→ **What to work on**
When the line with "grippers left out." turns up below, begin repeating exactly, and carry on through the line with "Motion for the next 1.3"; no pictures go into the copy.

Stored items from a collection
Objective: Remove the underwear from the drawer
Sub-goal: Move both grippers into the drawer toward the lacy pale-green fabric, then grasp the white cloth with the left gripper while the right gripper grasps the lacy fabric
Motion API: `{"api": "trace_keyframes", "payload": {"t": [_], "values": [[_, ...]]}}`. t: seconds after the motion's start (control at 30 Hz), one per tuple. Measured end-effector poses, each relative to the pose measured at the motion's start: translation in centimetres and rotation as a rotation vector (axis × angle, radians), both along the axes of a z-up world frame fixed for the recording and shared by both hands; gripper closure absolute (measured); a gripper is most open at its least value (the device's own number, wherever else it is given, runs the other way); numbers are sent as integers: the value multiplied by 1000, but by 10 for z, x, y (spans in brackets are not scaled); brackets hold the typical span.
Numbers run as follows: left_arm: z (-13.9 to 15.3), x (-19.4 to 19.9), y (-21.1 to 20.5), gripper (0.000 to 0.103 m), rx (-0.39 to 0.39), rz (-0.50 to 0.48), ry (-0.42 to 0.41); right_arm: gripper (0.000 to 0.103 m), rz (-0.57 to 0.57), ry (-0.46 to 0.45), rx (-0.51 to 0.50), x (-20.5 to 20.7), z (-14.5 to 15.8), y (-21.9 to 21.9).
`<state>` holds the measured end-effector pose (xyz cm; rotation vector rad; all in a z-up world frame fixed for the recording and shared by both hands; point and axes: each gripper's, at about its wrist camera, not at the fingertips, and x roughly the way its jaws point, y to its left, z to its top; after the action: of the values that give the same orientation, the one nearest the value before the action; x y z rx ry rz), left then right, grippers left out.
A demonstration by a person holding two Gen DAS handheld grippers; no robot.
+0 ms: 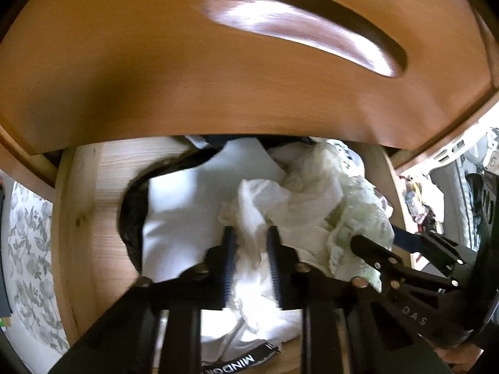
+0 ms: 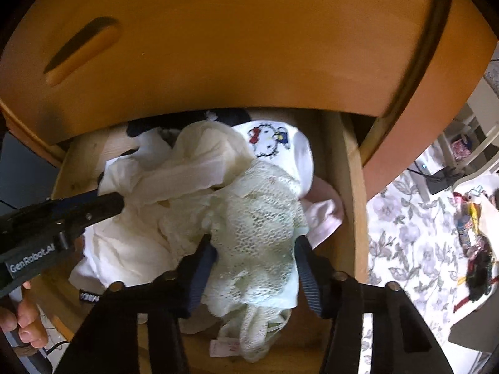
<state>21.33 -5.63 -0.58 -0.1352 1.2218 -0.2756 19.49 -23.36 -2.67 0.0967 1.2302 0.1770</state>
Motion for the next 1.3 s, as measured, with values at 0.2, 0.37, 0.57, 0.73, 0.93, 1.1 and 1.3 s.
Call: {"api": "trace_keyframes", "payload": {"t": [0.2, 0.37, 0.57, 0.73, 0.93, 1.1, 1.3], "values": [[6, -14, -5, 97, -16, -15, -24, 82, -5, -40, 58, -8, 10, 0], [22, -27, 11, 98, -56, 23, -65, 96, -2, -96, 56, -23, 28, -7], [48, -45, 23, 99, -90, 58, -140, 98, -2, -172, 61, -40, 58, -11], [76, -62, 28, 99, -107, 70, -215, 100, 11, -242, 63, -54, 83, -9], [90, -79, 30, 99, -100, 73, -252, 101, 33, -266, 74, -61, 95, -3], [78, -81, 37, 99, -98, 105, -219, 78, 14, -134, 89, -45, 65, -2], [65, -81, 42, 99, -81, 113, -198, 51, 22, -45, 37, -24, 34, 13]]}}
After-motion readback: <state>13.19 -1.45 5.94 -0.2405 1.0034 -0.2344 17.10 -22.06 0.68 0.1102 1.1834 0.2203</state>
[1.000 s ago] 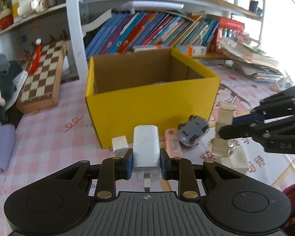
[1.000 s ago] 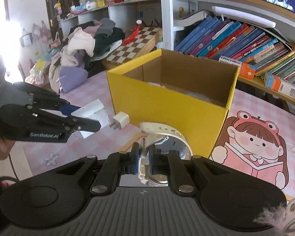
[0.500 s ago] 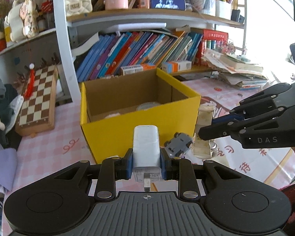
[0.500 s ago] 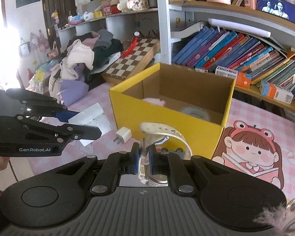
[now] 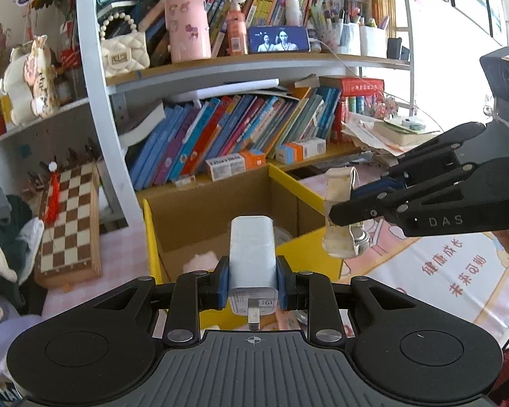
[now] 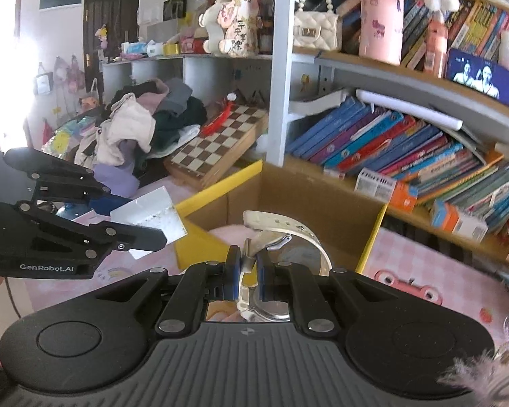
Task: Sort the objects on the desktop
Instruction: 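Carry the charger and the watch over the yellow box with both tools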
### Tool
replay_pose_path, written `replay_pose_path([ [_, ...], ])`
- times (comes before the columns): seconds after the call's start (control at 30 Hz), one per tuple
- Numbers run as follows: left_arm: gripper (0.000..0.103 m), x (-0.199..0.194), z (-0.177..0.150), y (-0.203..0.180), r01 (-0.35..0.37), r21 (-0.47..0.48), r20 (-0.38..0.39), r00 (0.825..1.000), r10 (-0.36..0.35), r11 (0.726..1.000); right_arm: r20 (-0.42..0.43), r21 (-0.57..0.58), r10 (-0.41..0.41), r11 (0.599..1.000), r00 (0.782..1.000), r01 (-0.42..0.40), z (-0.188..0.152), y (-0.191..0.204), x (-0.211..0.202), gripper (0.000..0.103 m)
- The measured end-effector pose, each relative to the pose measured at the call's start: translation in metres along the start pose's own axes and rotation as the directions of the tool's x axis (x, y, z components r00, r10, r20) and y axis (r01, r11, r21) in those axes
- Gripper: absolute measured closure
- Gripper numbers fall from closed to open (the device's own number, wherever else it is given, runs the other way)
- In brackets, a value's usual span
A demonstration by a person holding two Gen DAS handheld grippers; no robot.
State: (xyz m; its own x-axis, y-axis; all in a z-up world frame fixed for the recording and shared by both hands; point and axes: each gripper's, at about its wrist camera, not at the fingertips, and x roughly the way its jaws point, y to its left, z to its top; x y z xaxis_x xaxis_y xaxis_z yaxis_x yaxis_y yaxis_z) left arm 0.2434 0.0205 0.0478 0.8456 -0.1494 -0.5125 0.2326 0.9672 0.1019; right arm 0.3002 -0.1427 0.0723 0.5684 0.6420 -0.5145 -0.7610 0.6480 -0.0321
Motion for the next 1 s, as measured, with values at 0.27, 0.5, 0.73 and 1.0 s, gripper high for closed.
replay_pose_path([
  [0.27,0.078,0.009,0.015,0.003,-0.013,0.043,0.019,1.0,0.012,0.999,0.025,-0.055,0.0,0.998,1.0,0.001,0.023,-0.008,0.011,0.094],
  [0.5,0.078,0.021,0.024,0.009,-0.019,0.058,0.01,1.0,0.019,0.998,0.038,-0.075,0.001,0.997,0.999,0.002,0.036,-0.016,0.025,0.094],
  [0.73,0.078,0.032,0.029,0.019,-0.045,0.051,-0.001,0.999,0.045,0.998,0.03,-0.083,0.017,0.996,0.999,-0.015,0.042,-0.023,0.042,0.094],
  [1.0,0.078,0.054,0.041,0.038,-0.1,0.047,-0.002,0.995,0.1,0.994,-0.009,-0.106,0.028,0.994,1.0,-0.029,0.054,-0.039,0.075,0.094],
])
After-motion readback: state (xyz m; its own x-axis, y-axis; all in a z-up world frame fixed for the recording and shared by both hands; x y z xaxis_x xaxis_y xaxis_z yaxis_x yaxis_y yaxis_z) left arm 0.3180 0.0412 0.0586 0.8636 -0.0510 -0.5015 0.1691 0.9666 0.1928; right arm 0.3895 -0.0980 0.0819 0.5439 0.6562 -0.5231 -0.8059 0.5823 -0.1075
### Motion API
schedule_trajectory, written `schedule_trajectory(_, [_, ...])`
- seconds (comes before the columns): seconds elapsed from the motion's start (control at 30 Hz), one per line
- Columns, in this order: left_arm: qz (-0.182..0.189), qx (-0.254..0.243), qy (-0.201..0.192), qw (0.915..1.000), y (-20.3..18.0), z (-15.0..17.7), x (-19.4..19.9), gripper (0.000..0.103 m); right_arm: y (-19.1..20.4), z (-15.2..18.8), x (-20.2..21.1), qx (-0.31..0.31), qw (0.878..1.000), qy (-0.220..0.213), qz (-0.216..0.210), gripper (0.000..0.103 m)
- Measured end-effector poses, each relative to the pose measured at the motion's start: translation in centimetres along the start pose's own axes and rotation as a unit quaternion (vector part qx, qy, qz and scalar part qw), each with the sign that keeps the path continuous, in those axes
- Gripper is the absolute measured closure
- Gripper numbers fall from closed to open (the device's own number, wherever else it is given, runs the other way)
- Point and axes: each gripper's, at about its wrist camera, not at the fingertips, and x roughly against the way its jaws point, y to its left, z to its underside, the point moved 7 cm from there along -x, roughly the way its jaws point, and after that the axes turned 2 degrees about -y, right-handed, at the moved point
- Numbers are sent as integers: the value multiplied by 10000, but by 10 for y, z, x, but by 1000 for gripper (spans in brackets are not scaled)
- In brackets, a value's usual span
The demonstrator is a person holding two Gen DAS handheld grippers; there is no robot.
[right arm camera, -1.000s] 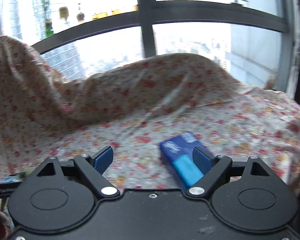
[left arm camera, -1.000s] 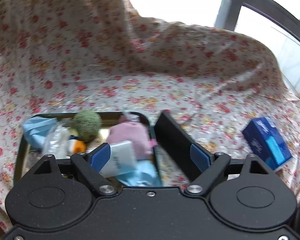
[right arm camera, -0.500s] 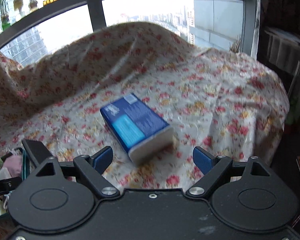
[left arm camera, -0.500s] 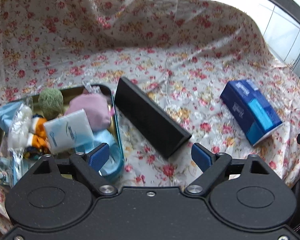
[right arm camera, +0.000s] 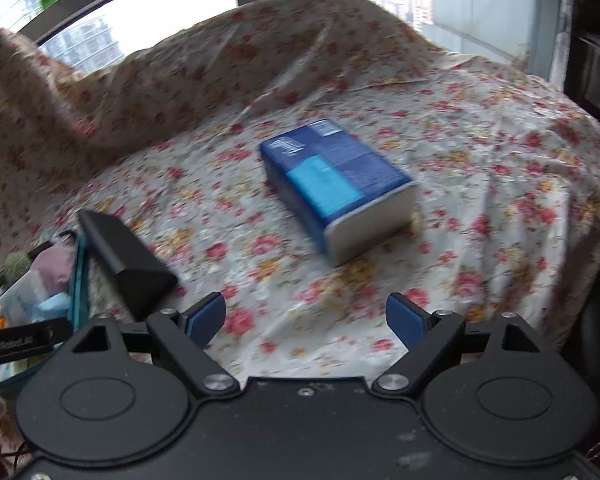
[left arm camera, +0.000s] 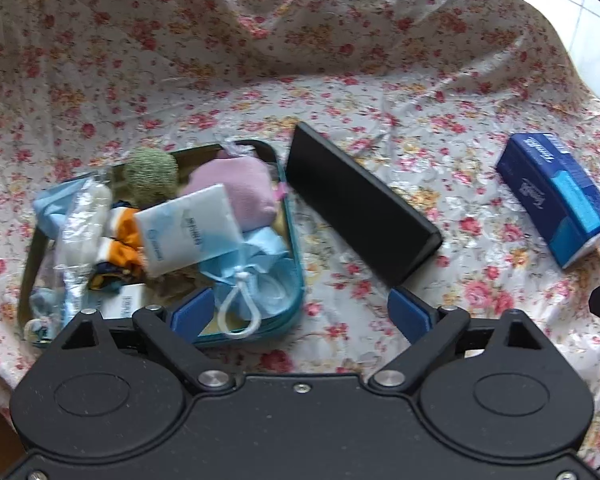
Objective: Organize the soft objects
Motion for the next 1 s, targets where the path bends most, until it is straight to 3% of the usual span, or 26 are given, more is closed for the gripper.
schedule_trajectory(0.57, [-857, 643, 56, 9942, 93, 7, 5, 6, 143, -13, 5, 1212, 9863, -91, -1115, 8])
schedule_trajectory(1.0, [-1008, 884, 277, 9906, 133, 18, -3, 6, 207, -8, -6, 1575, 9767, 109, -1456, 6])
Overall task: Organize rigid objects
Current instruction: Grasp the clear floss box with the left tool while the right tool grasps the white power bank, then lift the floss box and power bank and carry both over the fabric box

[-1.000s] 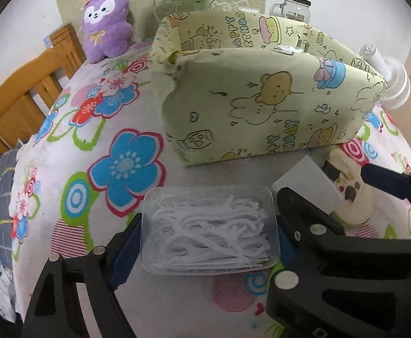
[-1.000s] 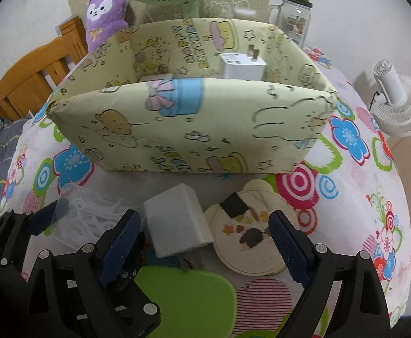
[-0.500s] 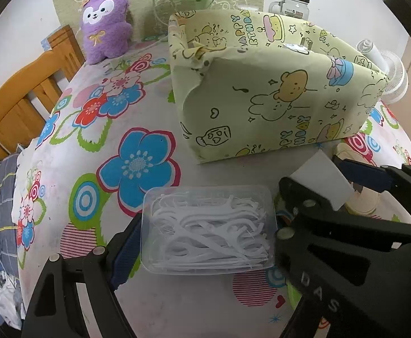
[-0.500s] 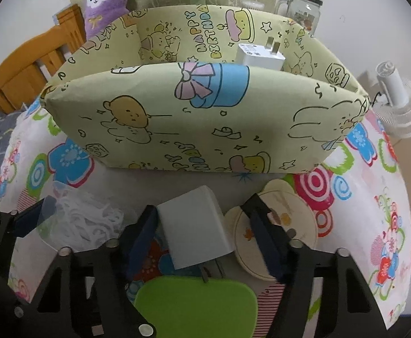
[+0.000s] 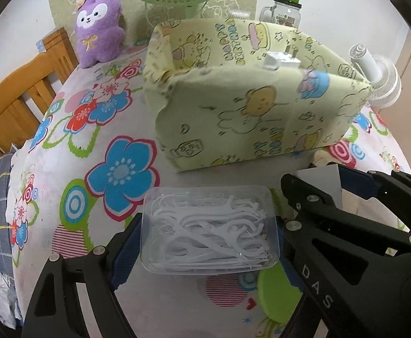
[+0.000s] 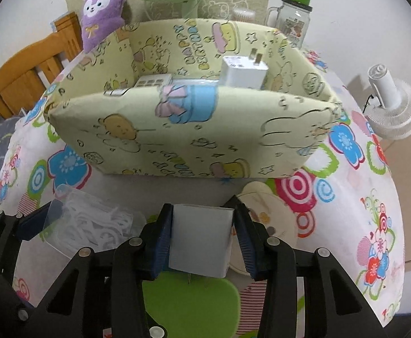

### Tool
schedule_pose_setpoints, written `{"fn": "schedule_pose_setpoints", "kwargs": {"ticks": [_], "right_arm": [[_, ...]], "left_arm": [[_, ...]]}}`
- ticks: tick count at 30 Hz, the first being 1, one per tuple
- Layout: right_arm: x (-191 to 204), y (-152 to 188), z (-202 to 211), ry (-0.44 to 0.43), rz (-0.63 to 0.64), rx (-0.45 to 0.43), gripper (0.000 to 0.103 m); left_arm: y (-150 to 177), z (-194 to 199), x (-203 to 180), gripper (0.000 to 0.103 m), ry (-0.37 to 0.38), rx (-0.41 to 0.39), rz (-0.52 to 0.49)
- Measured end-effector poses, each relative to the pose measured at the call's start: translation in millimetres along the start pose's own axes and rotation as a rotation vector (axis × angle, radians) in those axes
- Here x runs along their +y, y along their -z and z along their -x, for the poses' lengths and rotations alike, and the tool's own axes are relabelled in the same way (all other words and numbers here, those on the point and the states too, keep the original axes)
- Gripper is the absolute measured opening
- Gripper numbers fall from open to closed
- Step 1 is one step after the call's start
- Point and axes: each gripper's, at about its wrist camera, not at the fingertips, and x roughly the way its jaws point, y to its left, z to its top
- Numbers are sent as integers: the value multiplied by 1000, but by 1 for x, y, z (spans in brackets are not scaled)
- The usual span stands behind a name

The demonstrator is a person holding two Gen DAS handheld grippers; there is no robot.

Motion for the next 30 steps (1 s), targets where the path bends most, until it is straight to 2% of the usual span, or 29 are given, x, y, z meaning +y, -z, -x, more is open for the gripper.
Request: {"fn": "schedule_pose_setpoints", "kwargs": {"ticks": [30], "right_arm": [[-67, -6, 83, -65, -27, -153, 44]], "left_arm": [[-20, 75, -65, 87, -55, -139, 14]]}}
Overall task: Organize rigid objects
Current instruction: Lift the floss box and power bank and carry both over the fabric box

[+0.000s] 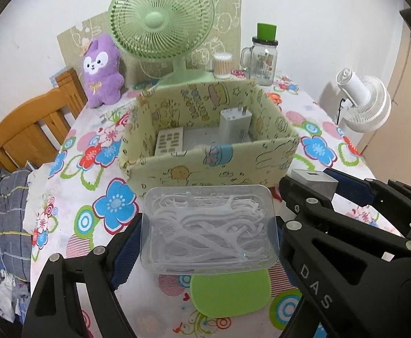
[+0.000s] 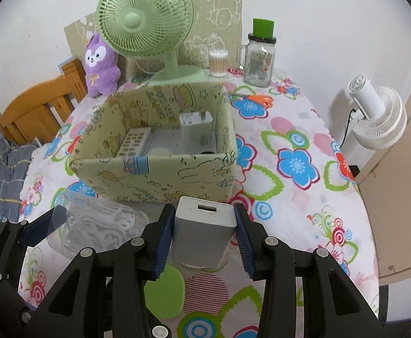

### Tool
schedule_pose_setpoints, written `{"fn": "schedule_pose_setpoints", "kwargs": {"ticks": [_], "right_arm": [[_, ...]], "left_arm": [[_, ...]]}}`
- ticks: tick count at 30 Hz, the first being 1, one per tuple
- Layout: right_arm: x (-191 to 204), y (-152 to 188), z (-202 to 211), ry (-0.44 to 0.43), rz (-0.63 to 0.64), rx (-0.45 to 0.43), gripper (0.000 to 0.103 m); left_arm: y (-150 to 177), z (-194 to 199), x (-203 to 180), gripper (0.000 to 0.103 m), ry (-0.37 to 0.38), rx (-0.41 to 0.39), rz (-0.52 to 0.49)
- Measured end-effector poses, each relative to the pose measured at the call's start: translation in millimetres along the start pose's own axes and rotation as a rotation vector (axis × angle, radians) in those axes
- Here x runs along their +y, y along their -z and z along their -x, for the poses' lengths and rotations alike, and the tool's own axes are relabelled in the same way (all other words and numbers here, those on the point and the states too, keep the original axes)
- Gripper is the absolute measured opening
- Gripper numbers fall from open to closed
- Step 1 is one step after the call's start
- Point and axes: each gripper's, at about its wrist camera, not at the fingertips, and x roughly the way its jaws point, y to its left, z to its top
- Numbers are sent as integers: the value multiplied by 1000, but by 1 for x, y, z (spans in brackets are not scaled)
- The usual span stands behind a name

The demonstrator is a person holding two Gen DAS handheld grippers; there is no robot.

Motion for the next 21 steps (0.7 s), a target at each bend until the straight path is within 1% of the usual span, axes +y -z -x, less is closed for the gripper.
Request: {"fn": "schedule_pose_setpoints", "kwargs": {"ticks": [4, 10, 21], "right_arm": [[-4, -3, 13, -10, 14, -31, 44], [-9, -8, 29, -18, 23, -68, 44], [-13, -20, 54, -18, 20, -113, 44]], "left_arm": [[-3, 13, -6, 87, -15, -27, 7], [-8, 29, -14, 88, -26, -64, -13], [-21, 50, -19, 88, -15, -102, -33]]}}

→ **Task result**
`<state>` holds the measured end-effector pose (xyz cm; rotation vector rad; all in a z-up world frame fixed for the recording and shared by both hands; point and axes: each gripper's, at about its wrist camera, not at the fingertips, and x roughly the way its jaws point, y to its left, z to its top; after the action: of the values that give the same orientation, the one nearest the value before the action; x y z rx ry rz), left then right, grippers left out.
A demonstration by a person holding two Gen DAS handheld grippers; no robot.
+0 ms: 
+0 ms: 
<state>21.33 -5.63 -0.58 -0.1352 1.2218 -0.2756 19.49 -23.36 -2.67 0.0967 1.2302 0.1770</state>
Motion for the next 1.3 s, as measured, with values at 0.2, 0.37, 0.57, 0.73, 0.93, 1.1 and 1.3 s.

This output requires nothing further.